Die Aussenpolitische Kommission des Nationalrates hat an ihrer Sitzung vom 2. September 2019 die Botschaft des Bundesrates zur Genehmigung des umfassenden Wirtschaftspartnerschaftsabkommens zwischen den Efta-Staaten - zu denen auch die Schweiz gehört - und Indonesien beraten. An ihrer vorgängigen Sitzung vom 12. August hatte die Kommission für dieses Thema Sachverständige aus wirtschaftlichen, universitären [PAGE 1911] und humanitären Kreisen sowie aus dem Bereich Umweltschutz angehört.

Das Volumen des Handels zwischen der Schweiz und Indonesien belief sich 2018 - Edelmetalle ausgeschlossen - auf rund 140 Millionen Franken und weist laut Bundesrat ein erhebliches Wachstumspotenzial auf. Mit 265 Millionen Einwohnerinnen und Einwohnern ist Indonesien das grösste Land Südostasiens. Seit mehreren Jahren verzeichnet es ein stabiles Wirtschaftswachstum von rund 5 Prozent pro Jahr. Dank dem vorliegenden Abkommen würde die Efta und damit auch die Schweiz zur wichtigsten Freihandelspartnerin dieses grossen Landes.

Indonesien verpflichtet sich zum ersten Mal im Rahmen eines Freihandelsabkommens zur Einhaltung verschiedener Handels- und Nachhaltigkeitsstandards. So entspricht die Regelung, die zum wichtigen Thema Palmöl gefunden wurde, voll und ganz dem Anliegen der von der APK-SR eingereichten Motion 18.3717 - sowohl in Bezug auf die Wahrung der Interessen der Schweizer Landwirtschaft als auch in Bezug auf die Nachhaltigkeit, die Einhaltung der Umwelt- und Sozialstandards durch Indonesien bei der Produktion von Palmöl.

Das Abkommen zielt ferner darauf ab, den Zugang zum Markt des jeweils anderen zu verbessern und die Rechtssicherheit für die Schweizer Unternehmen zu erhöhen, namentlich im Bereich des geistigen Eigentums. Es sieht Kontroll- und Begleitmassnahmen vor, z. B., was die Einhaltung der Nachhaltigkeitsstandards angeht, die für die Festlegung der Zollpräferenzen ausschlaggebend sind.

Vor diesem Hintergrund hat die APK-NR ohne Gegenstimme beschlossen, auf die Vorlage einzutreten. Sie beantragt Ihnen mit 17 zu 6 Stimmen bei 2 Enthaltungen, das Abkommen, so wie es Ihnen vorliegt, zu genehmigen.

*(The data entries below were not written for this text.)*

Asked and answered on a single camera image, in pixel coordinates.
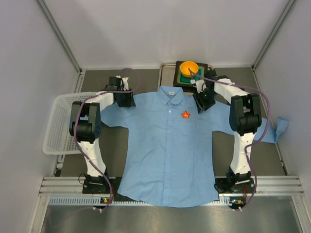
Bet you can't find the red orange brooch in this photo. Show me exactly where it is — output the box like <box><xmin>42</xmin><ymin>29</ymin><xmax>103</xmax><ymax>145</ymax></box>
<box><xmin>181</xmin><ymin>111</ymin><xmax>190</xmax><ymax>119</ymax></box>

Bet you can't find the light blue button shirt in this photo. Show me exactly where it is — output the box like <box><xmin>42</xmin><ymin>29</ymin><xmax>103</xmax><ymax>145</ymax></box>
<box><xmin>68</xmin><ymin>86</ymin><xmax>290</xmax><ymax>208</ymax></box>

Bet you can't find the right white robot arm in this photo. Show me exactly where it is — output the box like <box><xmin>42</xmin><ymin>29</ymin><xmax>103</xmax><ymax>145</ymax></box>
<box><xmin>190</xmin><ymin>71</ymin><xmax>262</xmax><ymax>192</ymax></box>

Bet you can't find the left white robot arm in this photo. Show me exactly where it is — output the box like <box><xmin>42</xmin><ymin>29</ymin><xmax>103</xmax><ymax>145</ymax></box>
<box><xmin>69</xmin><ymin>76</ymin><xmax>135</xmax><ymax>194</ymax></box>

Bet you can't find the black square plate stack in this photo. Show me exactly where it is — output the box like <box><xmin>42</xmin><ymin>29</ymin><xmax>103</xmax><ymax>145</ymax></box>
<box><xmin>173</xmin><ymin>61</ymin><xmax>208</xmax><ymax>89</ymax></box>

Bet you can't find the green square plate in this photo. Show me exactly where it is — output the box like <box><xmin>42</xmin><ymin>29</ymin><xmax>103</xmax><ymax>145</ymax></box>
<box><xmin>177</xmin><ymin>66</ymin><xmax>205</xmax><ymax>84</ymax></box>

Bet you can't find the orange plastic bowl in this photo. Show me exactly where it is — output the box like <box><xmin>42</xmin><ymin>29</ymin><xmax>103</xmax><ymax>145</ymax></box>
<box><xmin>179</xmin><ymin>61</ymin><xmax>199</xmax><ymax>78</ymax></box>

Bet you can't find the silver metal tray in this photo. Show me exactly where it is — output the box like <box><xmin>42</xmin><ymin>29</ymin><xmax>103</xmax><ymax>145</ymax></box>
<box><xmin>158</xmin><ymin>63</ymin><xmax>214</xmax><ymax>96</ymax></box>

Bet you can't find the white plastic basket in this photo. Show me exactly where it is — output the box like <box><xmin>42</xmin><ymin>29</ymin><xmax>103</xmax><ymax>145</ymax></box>
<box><xmin>43</xmin><ymin>92</ymin><xmax>105</xmax><ymax>155</ymax></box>

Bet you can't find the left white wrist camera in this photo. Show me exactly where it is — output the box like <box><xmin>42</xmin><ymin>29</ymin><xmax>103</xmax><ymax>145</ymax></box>
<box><xmin>116</xmin><ymin>75</ymin><xmax>129</xmax><ymax>91</ymax></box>

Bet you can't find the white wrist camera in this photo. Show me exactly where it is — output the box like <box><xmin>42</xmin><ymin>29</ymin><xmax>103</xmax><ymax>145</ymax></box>
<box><xmin>190</xmin><ymin>79</ymin><xmax>207</xmax><ymax>93</ymax></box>
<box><xmin>116</xmin><ymin>75</ymin><xmax>129</xmax><ymax>91</ymax></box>

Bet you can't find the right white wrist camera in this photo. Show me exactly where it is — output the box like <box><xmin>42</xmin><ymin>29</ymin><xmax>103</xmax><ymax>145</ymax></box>
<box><xmin>190</xmin><ymin>79</ymin><xmax>207</xmax><ymax>93</ymax></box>

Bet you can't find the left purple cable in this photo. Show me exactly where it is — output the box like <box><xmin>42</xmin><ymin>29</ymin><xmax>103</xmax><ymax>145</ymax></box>
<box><xmin>74</xmin><ymin>67</ymin><xmax>142</xmax><ymax>212</ymax></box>

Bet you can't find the purple cable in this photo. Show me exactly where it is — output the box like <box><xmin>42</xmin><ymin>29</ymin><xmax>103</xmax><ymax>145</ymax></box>
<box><xmin>189</xmin><ymin>68</ymin><xmax>272</xmax><ymax>212</ymax></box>
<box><xmin>74</xmin><ymin>67</ymin><xmax>142</xmax><ymax>212</ymax></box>

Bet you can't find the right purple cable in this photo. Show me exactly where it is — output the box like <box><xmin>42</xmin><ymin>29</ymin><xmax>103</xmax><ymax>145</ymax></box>
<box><xmin>189</xmin><ymin>68</ymin><xmax>272</xmax><ymax>212</ymax></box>

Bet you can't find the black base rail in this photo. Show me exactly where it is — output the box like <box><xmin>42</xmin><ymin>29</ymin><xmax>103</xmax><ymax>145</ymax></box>
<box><xmin>78</xmin><ymin>174</ymin><xmax>255</xmax><ymax>202</ymax></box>

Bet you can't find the white slotted cable duct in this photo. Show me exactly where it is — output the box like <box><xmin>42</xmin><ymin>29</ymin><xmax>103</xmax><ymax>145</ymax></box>
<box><xmin>49</xmin><ymin>196</ymin><xmax>242</xmax><ymax>206</ymax></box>

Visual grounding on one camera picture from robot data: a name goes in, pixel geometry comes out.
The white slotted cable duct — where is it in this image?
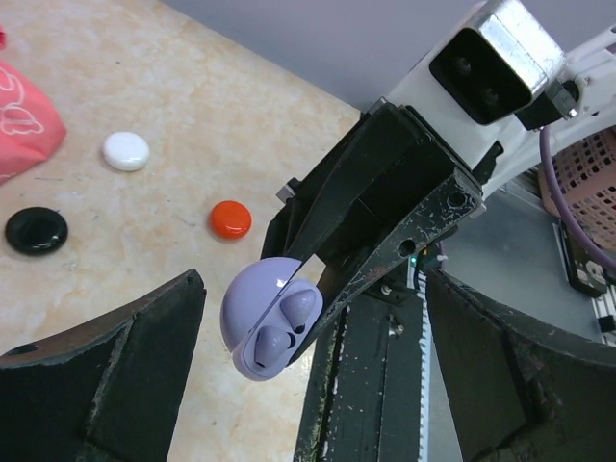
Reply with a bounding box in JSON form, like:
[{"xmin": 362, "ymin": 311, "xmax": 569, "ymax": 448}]
[{"xmin": 410, "ymin": 268, "xmax": 433, "ymax": 461}]

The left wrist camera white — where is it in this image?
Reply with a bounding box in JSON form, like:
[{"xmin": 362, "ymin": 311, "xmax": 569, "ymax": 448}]
[{"xmin": 386, "ymin": 1, "xmax": 566, "ymax": 167}]

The purple earbud charging case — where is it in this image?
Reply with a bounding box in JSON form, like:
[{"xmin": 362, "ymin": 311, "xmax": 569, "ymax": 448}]
[{"xmin": 219, "ymin": 257, "xmax": 323, "ymax": 381}]

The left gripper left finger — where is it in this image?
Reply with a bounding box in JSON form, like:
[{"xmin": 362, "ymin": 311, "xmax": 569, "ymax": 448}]
[{"xmin": 1, "ymin": 269, "xmax": 206, "ymax": 461}]

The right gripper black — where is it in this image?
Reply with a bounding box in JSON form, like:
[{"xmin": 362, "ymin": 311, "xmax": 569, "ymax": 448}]
[{"xmin": 261, "ymin": 100, "xmax": 487, "ymax": 357}]

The white earbud charging case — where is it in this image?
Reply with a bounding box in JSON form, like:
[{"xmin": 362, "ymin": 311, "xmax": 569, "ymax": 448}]
[{"xmin": 102, "ymin": 132, "xmax": 150, "ymax": 171}]

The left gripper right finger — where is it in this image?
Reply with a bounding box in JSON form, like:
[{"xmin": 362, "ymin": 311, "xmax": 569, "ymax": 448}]
[{"xmin": 426, "ymin": 270, "xmax": 615, "ymax": 461}]

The black earbud charging case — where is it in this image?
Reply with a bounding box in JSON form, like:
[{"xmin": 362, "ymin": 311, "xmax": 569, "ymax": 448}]
[{"xmin": 4, "ymin": 207, "xmax": 68, "ymax": 256}]

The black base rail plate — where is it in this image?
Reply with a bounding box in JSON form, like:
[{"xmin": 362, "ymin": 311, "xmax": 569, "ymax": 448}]
[{"xmin": 294, "ymin": 262, "xmax": 432, "ymax": 461}]

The crumpled pink printed cloth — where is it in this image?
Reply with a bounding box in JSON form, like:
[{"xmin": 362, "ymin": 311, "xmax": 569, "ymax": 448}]
[{"xmin": 1, "ymin": 62, "xmax": 67, "ymax": 183}]

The orange earbud charging case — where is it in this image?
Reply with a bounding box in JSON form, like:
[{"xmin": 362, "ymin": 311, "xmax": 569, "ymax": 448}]
[{"xmin": 209, "ymin": 200, "xmax": 252, "ymax": 240}]

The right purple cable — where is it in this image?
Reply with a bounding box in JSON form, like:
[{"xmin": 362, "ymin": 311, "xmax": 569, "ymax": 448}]
[{"xmin": 538, "ymin": 125, "xmax": 616, "ymax": 269}]

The pink plastic basket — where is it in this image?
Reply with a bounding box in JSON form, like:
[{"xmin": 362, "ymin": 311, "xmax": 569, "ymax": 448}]
[{"xmin": 552, "ymin": 127, "xmax": 616, "ymax": 252}]

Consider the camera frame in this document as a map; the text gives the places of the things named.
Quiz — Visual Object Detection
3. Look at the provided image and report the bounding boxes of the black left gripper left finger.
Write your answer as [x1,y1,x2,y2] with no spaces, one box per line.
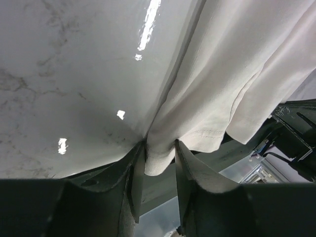
[68,142,146,223]

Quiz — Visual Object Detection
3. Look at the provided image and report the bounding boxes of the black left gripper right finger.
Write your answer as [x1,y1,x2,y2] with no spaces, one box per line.
[175,140,238,237]

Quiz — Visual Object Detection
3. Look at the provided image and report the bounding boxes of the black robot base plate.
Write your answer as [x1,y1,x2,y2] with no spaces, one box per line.
[138,98,316,218]

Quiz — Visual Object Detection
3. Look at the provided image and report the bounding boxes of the cream and green Charlie Brown shirt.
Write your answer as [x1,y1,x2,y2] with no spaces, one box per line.
[145,0,316,176]

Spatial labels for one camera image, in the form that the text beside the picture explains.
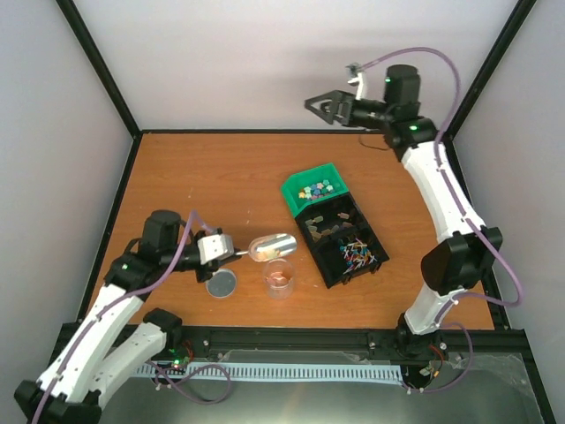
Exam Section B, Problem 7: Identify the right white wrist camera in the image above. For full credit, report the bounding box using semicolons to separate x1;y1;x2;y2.
347;63;368;100

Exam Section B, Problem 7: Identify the silver jar lid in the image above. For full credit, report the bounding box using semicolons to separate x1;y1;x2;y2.
205;269;237;299

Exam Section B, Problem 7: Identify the black popsicle candy bin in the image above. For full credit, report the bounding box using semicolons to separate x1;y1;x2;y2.
295;193;380;253

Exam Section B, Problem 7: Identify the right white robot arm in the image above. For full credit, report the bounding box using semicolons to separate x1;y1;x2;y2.
305;64;502;359

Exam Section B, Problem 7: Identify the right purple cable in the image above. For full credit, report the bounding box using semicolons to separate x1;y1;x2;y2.
346;46;525;395

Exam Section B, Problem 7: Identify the green candy bin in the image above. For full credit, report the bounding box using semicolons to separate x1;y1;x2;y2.
281;163;349;217

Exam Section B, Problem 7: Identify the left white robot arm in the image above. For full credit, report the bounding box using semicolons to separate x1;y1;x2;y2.
14;210;235;423

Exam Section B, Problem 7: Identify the black lollipop candy bin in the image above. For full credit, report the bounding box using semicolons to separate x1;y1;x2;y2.
313;231;389;289

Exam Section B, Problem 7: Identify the purple cable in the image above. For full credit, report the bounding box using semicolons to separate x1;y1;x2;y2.
346;46;525;395
30;209;233;424

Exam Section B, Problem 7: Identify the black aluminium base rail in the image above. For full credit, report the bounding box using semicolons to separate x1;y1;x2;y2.
56;323;529;360

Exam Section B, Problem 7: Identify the metal scoop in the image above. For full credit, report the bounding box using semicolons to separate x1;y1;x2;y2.
235;233;298;262

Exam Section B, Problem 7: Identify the clear plastic jar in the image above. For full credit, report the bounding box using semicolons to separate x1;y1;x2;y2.
262;258;295;299

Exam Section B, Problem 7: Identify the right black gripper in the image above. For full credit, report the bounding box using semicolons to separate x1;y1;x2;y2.
303;91;391;131

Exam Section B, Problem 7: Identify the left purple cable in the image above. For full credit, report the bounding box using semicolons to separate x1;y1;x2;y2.
30;209;233;424

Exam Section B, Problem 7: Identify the light blue cable duct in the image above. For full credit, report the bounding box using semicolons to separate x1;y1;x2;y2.
132;361;403;385

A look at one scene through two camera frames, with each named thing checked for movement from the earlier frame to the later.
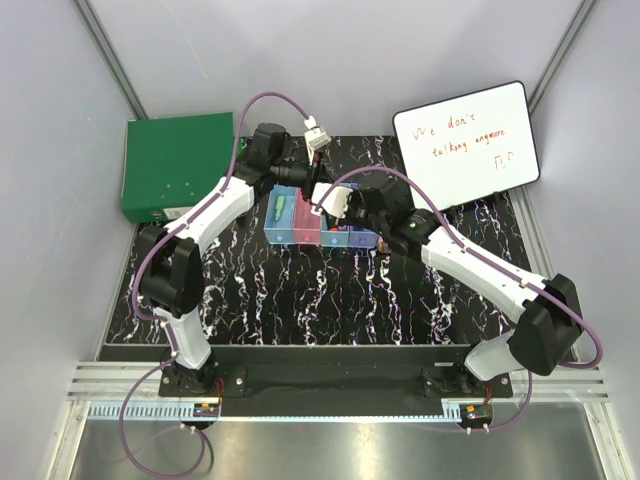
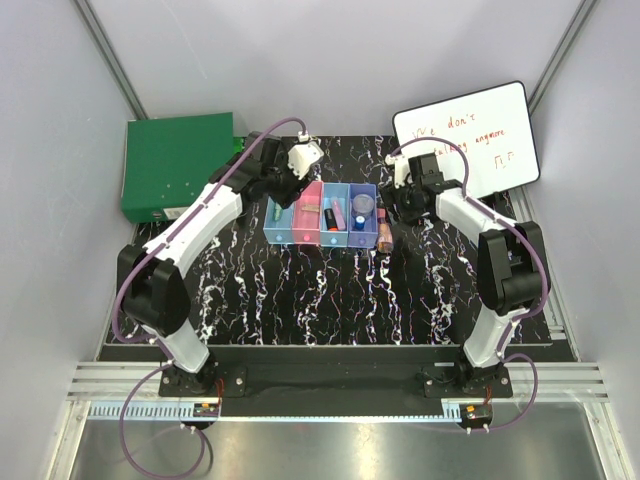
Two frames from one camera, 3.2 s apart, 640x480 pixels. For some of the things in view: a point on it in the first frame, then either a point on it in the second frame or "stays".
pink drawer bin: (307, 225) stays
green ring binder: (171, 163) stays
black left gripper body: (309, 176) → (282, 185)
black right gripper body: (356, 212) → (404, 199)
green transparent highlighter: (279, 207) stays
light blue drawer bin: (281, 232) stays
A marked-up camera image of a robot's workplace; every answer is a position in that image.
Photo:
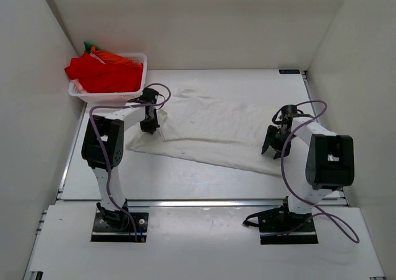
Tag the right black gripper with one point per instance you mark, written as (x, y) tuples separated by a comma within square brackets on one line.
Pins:
[(270, 141)]

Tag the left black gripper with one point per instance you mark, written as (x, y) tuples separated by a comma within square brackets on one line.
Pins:
[(150, 128)]

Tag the white t shirt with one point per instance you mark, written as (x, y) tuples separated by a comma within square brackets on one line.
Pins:
[(196, 126)]

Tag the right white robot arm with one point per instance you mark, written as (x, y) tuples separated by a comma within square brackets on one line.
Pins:
[(330, 163)]

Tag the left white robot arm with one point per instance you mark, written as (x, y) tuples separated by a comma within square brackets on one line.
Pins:
[(103, 148)]

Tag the white plastic laundry basket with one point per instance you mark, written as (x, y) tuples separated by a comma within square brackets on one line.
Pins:
[(91, 97)]

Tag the orange t shirt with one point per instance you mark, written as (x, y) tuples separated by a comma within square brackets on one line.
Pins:
[(111, 58)]

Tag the red t shirt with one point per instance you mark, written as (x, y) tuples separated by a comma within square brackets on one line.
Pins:
[(98, 77)]

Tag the black label on table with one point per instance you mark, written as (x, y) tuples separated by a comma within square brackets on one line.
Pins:
[(289, 71)]

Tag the pink cloth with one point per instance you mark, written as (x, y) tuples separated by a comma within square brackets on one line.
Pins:
[(78, 86)]

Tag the green cloth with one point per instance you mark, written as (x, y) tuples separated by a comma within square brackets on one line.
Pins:
[(88, 46)]

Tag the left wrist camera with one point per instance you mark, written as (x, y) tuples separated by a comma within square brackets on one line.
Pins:
[(149, 97)]

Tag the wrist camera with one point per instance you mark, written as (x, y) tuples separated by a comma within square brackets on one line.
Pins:
[(286, 113), (149, 97)]

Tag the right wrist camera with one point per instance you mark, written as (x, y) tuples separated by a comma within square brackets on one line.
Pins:
[(286, 113)]

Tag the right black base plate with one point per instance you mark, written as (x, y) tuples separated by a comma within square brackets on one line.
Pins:
[(278, 227)]

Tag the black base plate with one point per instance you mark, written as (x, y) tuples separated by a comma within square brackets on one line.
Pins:
[(105, 230), (278, 227)]

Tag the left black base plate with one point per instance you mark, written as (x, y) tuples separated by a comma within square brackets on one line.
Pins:
[(105, 230)]

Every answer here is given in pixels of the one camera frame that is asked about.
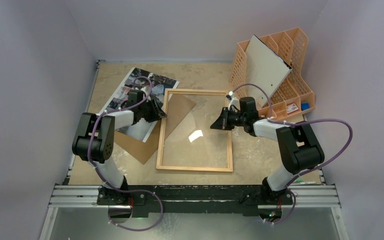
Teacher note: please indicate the light wooden picture frame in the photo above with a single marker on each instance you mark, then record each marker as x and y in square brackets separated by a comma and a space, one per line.
[195, 129]

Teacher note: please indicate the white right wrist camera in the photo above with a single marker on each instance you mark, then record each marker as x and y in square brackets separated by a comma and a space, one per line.
[231, 97]

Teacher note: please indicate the white marker pen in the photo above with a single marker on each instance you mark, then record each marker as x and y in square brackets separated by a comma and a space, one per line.
[306, 183]

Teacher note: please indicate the printed street photo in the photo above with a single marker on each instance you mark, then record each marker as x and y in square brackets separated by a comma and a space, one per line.
[137, 85]

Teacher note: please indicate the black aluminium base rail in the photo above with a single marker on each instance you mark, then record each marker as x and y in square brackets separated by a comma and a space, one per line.
[246, 200]

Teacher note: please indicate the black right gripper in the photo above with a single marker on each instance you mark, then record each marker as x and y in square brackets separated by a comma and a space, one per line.
[228, 117]

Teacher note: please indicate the orange plastic file organizer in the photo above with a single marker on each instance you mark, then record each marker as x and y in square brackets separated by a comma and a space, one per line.
[291, 46]

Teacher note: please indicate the blue box in organizer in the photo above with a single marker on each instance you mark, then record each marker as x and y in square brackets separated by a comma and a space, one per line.
[305, 106]

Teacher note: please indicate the red white card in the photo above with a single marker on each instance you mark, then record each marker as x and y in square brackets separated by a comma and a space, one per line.
[291, 108]

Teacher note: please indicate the white board in organizer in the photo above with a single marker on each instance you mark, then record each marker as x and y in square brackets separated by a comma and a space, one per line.
[265, 69]

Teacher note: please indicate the clear glass pane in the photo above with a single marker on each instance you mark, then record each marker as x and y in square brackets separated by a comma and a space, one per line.
[195, 129]

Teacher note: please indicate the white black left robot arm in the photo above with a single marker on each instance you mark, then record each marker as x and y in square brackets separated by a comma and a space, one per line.
[94, 138]

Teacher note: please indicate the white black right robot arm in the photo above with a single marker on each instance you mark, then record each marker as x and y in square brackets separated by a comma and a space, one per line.
[299, 147]

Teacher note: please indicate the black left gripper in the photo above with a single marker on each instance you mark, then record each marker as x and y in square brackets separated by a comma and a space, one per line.
[157, 113]

Die Kommissionsminderheit begrüsst zwar den Teil des Abkommens zur nachhaltigen Entwicklung, sieht aber nicht gewährleistet, dass bei den importierten Produkten die Sozial- und Umweltstandards eingehalten werden. Die Kommission hat in diesem Zusammenhang mit 16 zu 8 Stimmen bei 1 Enthaltung einen Antrag abgelehnt, der verlangte, die Zuständigkeiten und Verfahren zur Umsetzung und Kontrolle der Nachhaltigkeitsbestimmungen in einer Verordnung zu regeln. Die Kommissionsmehrheit ist demgegenüber der Auffassung, dass dieses Abkommen, so wie es von den anderen Efta-Staaten - unter anderem Norwegen - genehmigt wurde, bereits geeignete Massnahmen für diese Kontrolle vorsieht und die üblichen Verfahren, mit denen der Bundesrat das Parlament über die Befolgung der internationalen Wirtschaftsabkommen informiert, ausreichend sind.

Aus diesen Gründen empfiehlt Ihnen die Kommission, wie bereits erwähnt, mit 17 zu 6 Stimmen bei 2 Enthaltungen, dieses Wirtschaftsabkommen zwischen den Efta-Staaten und Indonesien zu genehmigen.